In a black dress, standing in front of an audience full of Brits, speaking about the loss of yet another student.

And here I am again, struggling to keep my head up as she speaks because I was out too late last night.

Some things never change.

But not us. Not this time.

Before all of this mess with Vincent and Broadsky, Pops had told me that I need to woo Bones a little. Do the things that she liked to do. Let her drive once in a while. Tease her, surprise her. Make her laugh. Laugh at her jokes, horrible though they were.

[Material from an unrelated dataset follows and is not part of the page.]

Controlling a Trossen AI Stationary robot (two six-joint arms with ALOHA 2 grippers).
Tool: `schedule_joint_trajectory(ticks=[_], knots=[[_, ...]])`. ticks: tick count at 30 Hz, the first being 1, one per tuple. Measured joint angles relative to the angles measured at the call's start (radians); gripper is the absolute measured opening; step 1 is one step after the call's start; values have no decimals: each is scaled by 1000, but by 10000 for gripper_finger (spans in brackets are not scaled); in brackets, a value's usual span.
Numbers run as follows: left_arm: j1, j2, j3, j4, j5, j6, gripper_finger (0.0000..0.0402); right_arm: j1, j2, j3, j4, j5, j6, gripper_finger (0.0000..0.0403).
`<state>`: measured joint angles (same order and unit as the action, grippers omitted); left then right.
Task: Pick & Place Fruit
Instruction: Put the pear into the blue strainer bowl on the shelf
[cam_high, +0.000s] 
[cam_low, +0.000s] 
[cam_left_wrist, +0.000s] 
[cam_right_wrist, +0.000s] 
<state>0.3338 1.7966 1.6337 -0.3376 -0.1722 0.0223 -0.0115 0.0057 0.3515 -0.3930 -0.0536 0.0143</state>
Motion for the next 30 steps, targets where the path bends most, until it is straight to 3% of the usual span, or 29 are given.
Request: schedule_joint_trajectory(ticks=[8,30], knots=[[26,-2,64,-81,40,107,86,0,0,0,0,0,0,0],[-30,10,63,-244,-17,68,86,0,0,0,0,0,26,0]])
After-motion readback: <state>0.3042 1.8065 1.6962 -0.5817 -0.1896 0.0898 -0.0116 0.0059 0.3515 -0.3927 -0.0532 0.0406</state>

Stuff that I was already doing, I had told him, to which he replied that I needed to get serious about it and get my head out of my ass. Heh, he treats me just like Max, sometimes.

Shit, Max.

Sigh! I need to talk to Bones about us and telling the Old Rhino. I really do want to time to woo her a little more before he starts to pressure us.

This time, things are going to be different.

We're going for a different outcome.


A/N #2 (and totally random): took me a few times to figure out that when Booth calls Max an 'Old Rhino' in Shot in the Dark, that it's a play on Ryan O'Neal's name. But then again, it took me years to "get" the clever hint re: the Village People's songs, so there ya go!